07/10/2025
Story Time with Nurse Leah This week I had the honor of being offered a really cool opportunity as a small town nurse injector … an opportunity that would make life SO MUCH EASIER. … One full time job instead of 2. A really decent salary doing something I LOVE every day instead of doing what I love in the pockets of my time between traipsing through the streets of the inner city day after day in a truly meaningless corporate healthcare position. It would mean comfortable living and more time with my family. BUT …. It would also mean I would have to give up my dream and go back to working for someone else…. It would mean clocking in and clocking out. Possibly missing a soccer game, a football game, here and there. Wearing scrubs again instead of a cute sundress, mom jeans, or this little top I don’t have to (or choose to) wear a bra with. Going to work all done up instead of saying f*** makeup today I’m just gonna wear my skin because I feel like it. Committing to a 20 minute in and out tox appointment instead of a 37 minute session where I talk to my friend about her life while doing her injections.
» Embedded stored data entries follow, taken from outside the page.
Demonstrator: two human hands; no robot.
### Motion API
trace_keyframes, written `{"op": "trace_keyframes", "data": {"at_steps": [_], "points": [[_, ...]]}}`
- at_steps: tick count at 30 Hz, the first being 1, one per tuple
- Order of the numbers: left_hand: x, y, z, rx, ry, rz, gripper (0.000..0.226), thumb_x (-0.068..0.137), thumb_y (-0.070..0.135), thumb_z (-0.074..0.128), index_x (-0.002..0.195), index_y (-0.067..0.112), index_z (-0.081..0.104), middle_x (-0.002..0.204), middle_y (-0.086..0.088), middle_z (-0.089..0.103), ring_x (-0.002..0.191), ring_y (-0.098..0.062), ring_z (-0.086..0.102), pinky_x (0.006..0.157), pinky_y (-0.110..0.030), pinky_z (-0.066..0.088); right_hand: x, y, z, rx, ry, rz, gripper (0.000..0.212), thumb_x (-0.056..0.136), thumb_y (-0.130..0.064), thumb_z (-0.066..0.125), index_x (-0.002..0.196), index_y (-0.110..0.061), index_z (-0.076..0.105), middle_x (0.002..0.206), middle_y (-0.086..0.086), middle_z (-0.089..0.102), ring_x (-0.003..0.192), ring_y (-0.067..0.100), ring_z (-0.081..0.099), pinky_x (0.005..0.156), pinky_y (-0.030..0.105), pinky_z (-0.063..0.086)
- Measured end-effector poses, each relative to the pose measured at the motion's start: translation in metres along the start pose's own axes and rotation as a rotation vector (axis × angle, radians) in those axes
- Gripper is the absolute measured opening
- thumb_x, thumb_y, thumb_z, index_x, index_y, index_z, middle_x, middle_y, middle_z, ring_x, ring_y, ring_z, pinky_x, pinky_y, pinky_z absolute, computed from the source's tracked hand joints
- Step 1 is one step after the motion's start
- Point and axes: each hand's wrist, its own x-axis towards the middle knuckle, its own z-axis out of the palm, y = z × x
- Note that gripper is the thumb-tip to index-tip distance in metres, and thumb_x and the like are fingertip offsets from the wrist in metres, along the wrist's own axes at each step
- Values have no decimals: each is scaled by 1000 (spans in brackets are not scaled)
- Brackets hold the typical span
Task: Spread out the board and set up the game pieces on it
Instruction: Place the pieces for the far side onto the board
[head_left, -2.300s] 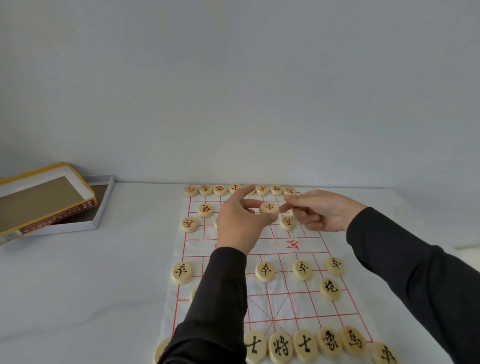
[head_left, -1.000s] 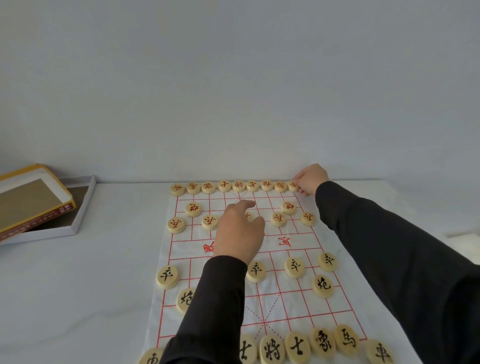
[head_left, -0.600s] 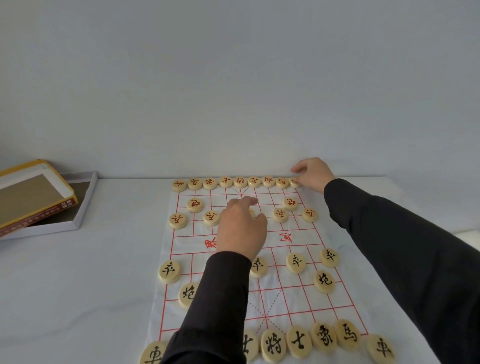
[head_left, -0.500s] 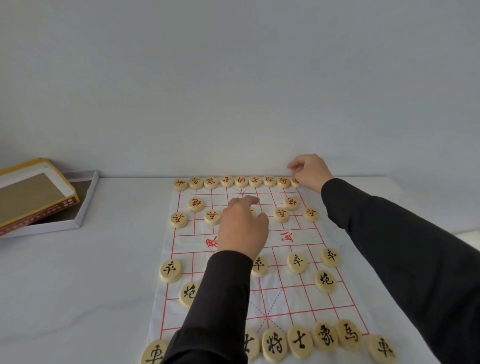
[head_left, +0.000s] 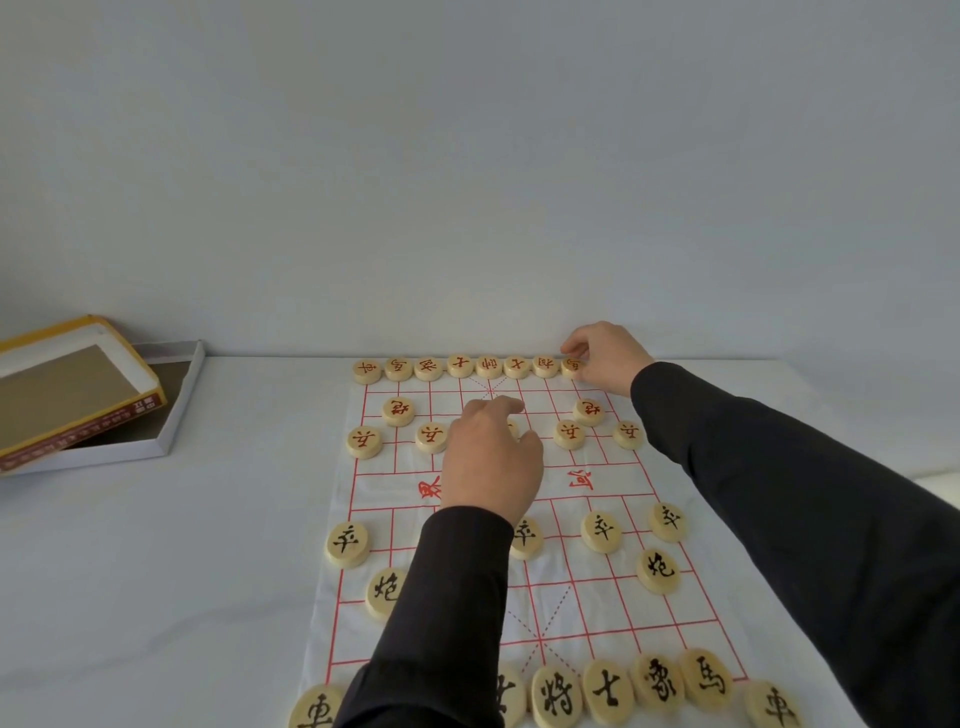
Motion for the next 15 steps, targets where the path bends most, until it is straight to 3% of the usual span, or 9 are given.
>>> {"op": "trace_keyframes", "data": {"at_steps": [8,15], "points": [[1,1,1,8,-11,0,39,93,19,47,132,23,47,137,0,43,122,-15,43,95,-26,40,1,-20,6,1,27,-76,32,84,1,58,111,-14,66,117,4,62,108,18,57,92,26,46],[-5,8,1,57,-31,21,40,93,18,47,133,22,47,138,-1,44,123,-18,43,98,-28,40,-22,-31,1,45,101,-27,35,86,1,56,116,-14,64,124,5,55,114,22,54,96,30,44]]}}
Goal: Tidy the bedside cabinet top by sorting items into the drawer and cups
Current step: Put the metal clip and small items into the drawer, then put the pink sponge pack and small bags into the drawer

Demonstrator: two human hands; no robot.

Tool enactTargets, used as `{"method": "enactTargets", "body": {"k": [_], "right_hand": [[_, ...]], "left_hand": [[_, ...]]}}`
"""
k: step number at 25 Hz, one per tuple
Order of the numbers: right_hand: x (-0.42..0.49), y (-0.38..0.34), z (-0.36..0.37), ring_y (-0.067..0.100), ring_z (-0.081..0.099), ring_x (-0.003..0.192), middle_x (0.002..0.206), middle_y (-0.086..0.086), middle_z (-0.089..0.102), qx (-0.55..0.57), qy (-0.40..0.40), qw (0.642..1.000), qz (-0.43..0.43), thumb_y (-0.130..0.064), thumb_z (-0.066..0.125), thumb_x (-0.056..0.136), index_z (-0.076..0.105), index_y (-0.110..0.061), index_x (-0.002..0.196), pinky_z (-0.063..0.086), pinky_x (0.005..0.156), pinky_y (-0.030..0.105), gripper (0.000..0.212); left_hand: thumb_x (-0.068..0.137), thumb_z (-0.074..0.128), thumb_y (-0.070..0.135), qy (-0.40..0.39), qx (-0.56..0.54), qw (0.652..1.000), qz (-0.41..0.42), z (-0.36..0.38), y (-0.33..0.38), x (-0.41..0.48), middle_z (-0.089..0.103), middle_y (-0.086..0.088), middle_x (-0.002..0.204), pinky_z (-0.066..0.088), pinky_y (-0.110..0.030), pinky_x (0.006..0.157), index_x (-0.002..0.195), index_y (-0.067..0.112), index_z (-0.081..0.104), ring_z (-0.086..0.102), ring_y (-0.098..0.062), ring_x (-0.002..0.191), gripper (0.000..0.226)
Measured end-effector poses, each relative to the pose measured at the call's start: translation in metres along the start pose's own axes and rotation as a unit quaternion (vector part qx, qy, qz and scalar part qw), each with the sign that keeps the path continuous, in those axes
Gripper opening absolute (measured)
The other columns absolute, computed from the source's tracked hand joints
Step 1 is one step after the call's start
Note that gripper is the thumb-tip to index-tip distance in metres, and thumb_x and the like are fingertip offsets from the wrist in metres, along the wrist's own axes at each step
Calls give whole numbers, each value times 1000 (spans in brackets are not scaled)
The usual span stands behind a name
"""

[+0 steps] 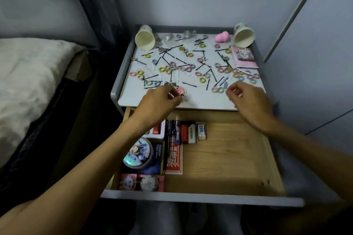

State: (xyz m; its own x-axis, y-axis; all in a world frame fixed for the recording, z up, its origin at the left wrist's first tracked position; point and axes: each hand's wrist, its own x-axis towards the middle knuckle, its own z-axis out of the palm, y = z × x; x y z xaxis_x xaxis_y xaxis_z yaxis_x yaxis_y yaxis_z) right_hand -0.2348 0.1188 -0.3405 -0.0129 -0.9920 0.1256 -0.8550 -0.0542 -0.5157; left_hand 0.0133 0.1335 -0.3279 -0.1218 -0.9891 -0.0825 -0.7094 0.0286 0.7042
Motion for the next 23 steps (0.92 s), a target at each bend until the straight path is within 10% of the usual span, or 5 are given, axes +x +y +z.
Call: {"method": "enactTargets", "body": {"k": [7, 17, 23], "right_hand": [[146, 50, -21, 34, 61, 95, 117, 17, 63, -91, 4, 993, 72, -39, 51, 95, 60, -9, 117, 47, 75, 35, 39], [179, 67, 8, 35, 45, 121, 136, 20, 42, -158, -2, 986, 51, -28, 60, 93, 46, -4, 131, 40, 86, 36, 47], [192, 61, 15, 39, 44, 118, 133, 24, 40, -152, -7, 986, 68, -21, 59, 89, 43, -6, 123, 41, 85, 42, 41]], "left_hand": [[94, 59, 18, 39, -171, 985, -4, 5, 56, 99, 71, -5, 97, 57, -40, 77, 103, 13, 64, 69, -21, 86, 11], [95, 61, 29, 33, 110, 988, 106, 58, 106, 286, 56, -9, 133, 43, -26, 81, 141, 13, 42, 58, -19, 105, 52], [94, 55, 23, 63, 184, 977, 85, 93, 101, 334, 62, -14, 122, 53, -40, 85, 128, 11, 50, 60, -31, 106, 37]]}}
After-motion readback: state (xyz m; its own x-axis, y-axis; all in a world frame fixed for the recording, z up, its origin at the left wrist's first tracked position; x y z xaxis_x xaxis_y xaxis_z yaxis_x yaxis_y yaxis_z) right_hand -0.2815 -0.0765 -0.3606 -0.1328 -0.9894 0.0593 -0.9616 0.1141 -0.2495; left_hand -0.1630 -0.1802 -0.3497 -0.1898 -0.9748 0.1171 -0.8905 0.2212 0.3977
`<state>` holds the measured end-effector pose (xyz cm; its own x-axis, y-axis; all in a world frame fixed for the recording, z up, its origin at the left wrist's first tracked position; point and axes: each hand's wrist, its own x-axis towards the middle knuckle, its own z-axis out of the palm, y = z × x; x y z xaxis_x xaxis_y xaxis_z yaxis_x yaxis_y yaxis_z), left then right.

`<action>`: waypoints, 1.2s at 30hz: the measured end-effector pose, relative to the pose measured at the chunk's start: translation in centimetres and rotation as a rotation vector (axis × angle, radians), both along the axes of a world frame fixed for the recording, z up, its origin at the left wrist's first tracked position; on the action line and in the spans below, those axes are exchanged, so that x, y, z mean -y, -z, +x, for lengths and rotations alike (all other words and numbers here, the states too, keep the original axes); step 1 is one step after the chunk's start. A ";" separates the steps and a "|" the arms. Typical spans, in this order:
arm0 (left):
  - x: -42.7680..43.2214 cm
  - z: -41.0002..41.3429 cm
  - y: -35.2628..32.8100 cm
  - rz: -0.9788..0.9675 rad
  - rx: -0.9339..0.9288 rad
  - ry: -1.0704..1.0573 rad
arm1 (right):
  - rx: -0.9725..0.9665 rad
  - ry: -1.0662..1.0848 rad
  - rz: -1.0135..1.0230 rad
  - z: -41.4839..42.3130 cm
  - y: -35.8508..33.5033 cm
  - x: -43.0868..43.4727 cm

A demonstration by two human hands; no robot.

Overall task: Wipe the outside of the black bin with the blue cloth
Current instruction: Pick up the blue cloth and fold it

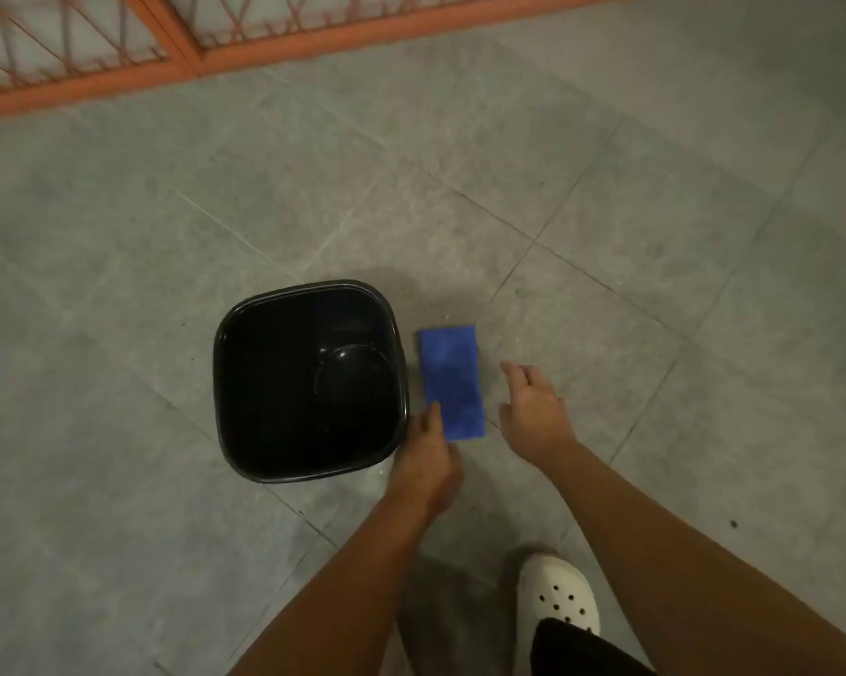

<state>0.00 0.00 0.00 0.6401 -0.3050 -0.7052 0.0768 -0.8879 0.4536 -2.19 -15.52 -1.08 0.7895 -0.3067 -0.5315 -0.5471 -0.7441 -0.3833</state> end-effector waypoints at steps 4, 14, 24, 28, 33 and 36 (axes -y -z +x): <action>0.0 0.8 2.9 0.008 -0.055 -0.083 | -0.051 0.053 0.052 0.4 3.0 0.0; 1.7 3.5 8.0 -0.037 -0.048 -0.430 | -0.112 0.266 0.330 2.5 8.1 -0.7; 2.7 3.8 10.8 -0.037 -0.164 -0.582 | -0.136 0.599 0.590 1.8 9.8 -1.6; 3.2 3.7 9.9 -0.084 -0.171 -0.648 | -0.168 0.648 0.722 2.0 9.4 -1.8; 4.1 3.3 6.5 -0.235 -0.165 -0.753 | -0.170 0.887 0.940 2.0 7.8 -1.1; 4.8 3.0 4.1 -0.333 -0.183 -0.783 | -0.159 0.961 1.088 1.7 6.2 0.0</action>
<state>3.04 -4.78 -4.06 0.6372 -0.0332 -0.7700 0.7073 -0.3718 0.6013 -0.45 -15.53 -7.24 0.4286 -0.0688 -0.9009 -0.7451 0.5370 -0.3955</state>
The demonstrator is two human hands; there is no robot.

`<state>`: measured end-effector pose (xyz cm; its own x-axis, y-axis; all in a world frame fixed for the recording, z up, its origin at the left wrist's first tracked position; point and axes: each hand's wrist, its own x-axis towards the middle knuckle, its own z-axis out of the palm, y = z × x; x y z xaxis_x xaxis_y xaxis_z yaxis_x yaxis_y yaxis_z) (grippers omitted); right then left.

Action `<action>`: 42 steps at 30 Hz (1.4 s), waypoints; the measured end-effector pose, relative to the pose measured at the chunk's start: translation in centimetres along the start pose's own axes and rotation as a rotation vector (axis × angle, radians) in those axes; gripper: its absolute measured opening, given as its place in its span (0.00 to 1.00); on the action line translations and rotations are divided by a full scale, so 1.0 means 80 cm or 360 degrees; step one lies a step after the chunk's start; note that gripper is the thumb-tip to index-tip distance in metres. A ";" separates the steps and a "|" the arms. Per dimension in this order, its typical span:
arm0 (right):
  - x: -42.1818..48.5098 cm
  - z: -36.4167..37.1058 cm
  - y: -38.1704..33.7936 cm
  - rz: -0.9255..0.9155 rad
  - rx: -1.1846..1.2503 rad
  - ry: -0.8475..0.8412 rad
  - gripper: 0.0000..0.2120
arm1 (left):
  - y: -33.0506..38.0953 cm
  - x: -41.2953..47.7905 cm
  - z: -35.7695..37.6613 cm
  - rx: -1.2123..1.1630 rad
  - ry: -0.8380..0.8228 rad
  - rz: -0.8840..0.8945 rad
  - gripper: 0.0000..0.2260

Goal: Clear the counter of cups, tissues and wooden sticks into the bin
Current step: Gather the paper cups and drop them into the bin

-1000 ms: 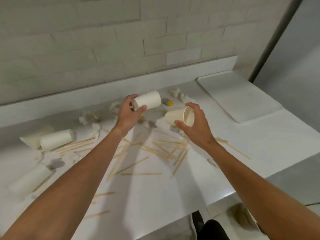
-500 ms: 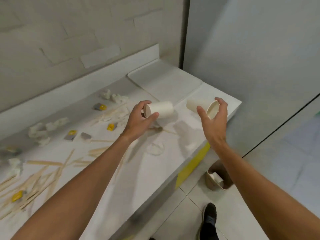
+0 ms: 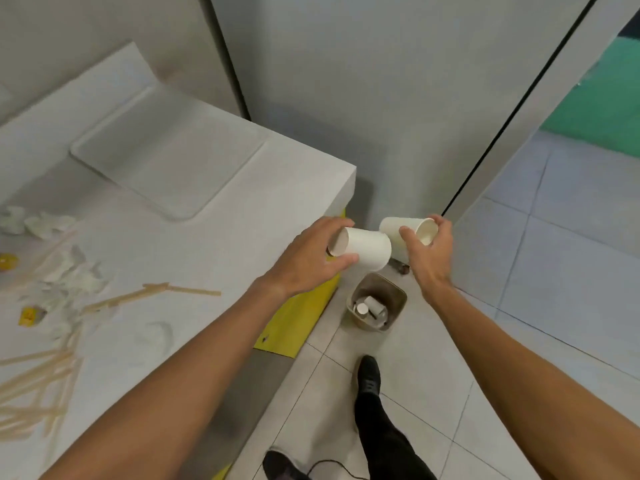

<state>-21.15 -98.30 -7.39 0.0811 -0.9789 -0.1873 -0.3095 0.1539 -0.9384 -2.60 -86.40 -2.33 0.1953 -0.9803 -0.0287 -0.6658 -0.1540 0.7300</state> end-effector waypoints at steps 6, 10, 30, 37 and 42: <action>0.062 -0.032 0.106 0.0417 -0.0183 -0.0040 0.25 | -0.042 0.053 0.131 0.0217 -0.0324 -0.0274 0.22; 0.102 -0.028 0.183 0.0598 -0.0222 -0.0068 0.24 | -0.101 0.081 0.212 0.0265 -0.0509 -0.0480 0.23; 0.185 0.067 0.467 0.0890 -0.0428 -0.0231 0.32 | -0.338 0.138 0.458 0.0234 -0.0763 -0.0829 0.31; 0.143 0.064 0.391 0.0610 -0.0458 -0.0442 0.28 | -0.302 0.106 0.385 0.0174 -0.0693 -0.0780 0.31; 0.096 0.062 0.317 0.0437 -0.0400 -0.0507 0.27 | -0.241 0.070 0.307 0.0219 -0.0592 -0.0624 0.26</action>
<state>-23.66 -101.28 -34.11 0.2381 -0.8109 -0.5346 -0.5758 0.3254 -0.7500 -6.38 -91.99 -33.33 0.1963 -0.8201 -0.5375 -0.6875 -0.5060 0.5210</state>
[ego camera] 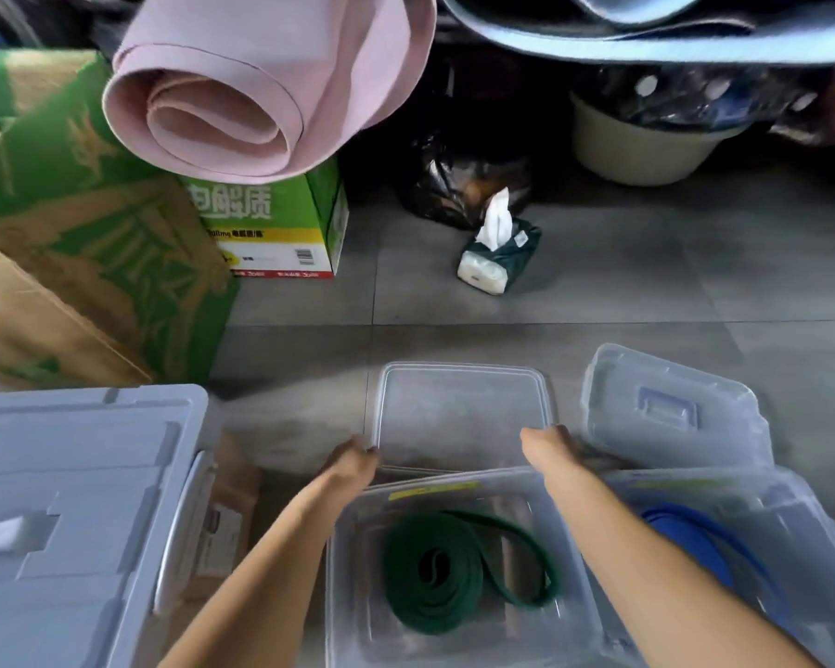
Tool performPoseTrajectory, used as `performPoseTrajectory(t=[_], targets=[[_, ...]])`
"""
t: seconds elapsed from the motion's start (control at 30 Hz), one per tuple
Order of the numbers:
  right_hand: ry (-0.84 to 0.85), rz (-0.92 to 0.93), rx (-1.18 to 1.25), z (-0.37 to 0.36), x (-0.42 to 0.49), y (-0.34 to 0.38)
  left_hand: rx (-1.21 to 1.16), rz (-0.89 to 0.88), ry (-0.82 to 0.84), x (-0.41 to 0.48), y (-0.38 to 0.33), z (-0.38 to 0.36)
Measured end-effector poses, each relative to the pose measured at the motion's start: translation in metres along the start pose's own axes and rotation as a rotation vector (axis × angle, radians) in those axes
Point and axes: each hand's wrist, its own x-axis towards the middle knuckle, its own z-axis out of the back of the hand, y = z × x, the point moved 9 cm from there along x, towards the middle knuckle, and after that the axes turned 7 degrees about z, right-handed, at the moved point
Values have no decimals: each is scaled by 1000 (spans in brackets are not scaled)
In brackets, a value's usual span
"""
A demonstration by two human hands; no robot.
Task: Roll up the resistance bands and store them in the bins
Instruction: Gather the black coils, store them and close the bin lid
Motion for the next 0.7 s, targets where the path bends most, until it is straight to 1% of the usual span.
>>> performPoseTrajectory(t=[0.07, 0.13, 0.2, 0.27, 0.33, 0.4, 0.47, 0.5, 0.53, 0.6, 0.63, 0.7], targets=[[-62, 55, -23, 10, -4, 7, -98, -54, 12, -6, -12, 7], [-157, 148, -108, 23, -13, 20, -98, -148, -10, -19, -31, 18], [-186, 293, -112, 34, -27, 43, 24, -263, -143, -38, -49, 41], [-165, 447, 2, 52, -50, 67, 77, -379, -323, -71, -64, 72], [-204, 650, 53, 82, -87, 91, 20, -498, -476, -112, -73, 103], [-313, 879, 20, 113, -129, 105, -32, -612, -579, -150, -72, 126], [-381, 996, 19, 136, -160, 107, -78, -686, -638, -175, -64, 139], [-365, 1007, 55, 143, -169, 107, -114, -711, -631, -182, -60, 141], [-320, 1007, 108, 145, -171, 106, -173, -716, -590, -184, -55, 141], [-194, 1003, 156, 136, -171, 109, -310, -631, -480, -180, -42, 135], [-123, 982, 109, 125, -166, 108, -371, -563, -424, -173, -32, 129], [-6, 901, -64, 95, -151, 97, -469, -421, -315, -157, -7, 111]])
It would mean I would have to give up on everything I’ve worked for over the last 2 years of my life. This little dungeon of an office I’ve made so cozy and inviting, every sleepless night wondering what I can do better for my patients. I wouldn’t be doing this for me anymore I’d be doing it for someone else. And maybe that’s ok. Maybe …. But something inside me is saying to keep going … I’m struggling HARD to figure out which road is better. My heart and mind are fighting … they’re playing a wicked game of tug of war over here … and at the end of the day either decision really is ok. But how will they change the trajectory of my life? Of my families’ life? … SO I come to you…. My little world of social media friends… what would you choose?
Stay the course and take the risk?
Settle for comfort and ease through mediocrity?